Exercise description:
Once the pictures are set aside, transcribe each line of the listing exactly.
*** Opening Recorded data ***
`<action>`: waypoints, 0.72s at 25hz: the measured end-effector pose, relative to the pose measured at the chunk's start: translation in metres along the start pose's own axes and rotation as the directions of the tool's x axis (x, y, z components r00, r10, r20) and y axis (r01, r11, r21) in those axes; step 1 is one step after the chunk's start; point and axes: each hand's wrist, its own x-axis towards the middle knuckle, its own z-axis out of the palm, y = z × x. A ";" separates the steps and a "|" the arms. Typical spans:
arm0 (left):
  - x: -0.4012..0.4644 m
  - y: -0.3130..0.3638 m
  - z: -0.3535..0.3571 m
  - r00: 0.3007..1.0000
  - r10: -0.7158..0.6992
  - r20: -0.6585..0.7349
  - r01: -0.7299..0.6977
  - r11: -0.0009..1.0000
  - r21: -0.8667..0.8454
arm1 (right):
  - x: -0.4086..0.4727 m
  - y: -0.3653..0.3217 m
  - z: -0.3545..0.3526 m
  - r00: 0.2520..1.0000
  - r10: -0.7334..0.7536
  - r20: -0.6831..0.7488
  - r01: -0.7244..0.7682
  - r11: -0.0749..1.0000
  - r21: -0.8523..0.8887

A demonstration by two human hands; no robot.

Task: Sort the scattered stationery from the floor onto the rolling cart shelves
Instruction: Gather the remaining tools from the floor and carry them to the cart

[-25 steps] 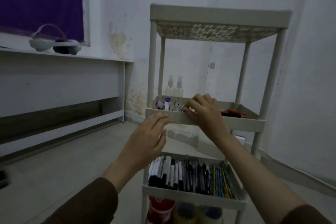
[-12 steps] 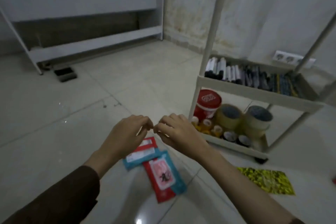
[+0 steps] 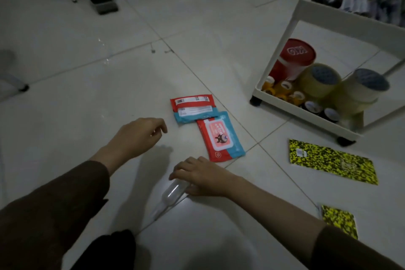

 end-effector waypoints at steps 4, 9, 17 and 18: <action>-0.007 0.007 -0.002 1.000 0.003 0.002 -0.003 1.000 -0.024 | 0.011 -0.011 0.023 0.998 -0.055 -0.018 0.053 0.994 -0.094; -0.004 0.021 -0.005 0.999 0.019 0.026 -0.018 0.999 -0.030 | -0.007 0.016 0.022 0.980 0.147 -0.134 -0.146 0.989 0.014; 0.030 0.067 0.005 0.988 0.154 0.020 -0.149 0.976 -0.158 | -0.073 0.055 -0.003 0.734 0.638 -0.232 -0.380 0.670 0.638; 0.036 0.076 0.008 0.985 0.173 0.004 -0.168 0.966 -0.198 | -0.080 0.058 -0.012 0.687 0.675 -0.270 -0.311 0.608 0.731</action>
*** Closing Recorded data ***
Output for this task:
`<action>`: waypoints, 0.72s at 25hz: the measured end-effector pose, relative to the pose measured at the chunk's start: translation in metres along the start pose's own axes and rotation as the directions of the tool's x axis (x, y, z components r00, r10, r20) and y axis (r01, r11, r21) in those axes; step 1 is one step after the chunk's start; point and axes: each hand's wrist, its own x-axis towards the middle knuckle, its own z-axis out of the palm, y = z × x. A ";" separates the steps and a "|" the arms. Typical spans:
arm0 (left):
  - x: -0.4012..0.4644 m
  - y: -0.3130..0.3638 m
  - z: -0.3535..0.3571 m
  - r00: 0.3007..1.0000
  - r10: -0.7158..0.6992
  - r20: -0.6585..0.7349
  - r01: -0.7299..0.6977
  - r11: -0.0009..1.0000
  - r21: -0.8667..0.8454
arm1 (right):
  - x: -0.4086..0.4727 m
  - y: -0.3653..0.3217 m
  - z: -0.3545..0.3526 m
  - r00: 0.2520..1.0000
  - r10: -0.7334..0.7536
  - r20: -0.6831..0.7488
  - r01: -0.7244..0.7682
  - r11: -0.0749..1.0000
  - r21: -0.8523..0.8887

A demonstration by two human hands; no robot.

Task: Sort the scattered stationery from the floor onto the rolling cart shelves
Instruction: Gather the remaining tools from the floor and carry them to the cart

[-25 steps] 
[-12 steps] 
[+0 steps] 

 end-effector waypoints at steps 4, 9, 17 and 18: <action>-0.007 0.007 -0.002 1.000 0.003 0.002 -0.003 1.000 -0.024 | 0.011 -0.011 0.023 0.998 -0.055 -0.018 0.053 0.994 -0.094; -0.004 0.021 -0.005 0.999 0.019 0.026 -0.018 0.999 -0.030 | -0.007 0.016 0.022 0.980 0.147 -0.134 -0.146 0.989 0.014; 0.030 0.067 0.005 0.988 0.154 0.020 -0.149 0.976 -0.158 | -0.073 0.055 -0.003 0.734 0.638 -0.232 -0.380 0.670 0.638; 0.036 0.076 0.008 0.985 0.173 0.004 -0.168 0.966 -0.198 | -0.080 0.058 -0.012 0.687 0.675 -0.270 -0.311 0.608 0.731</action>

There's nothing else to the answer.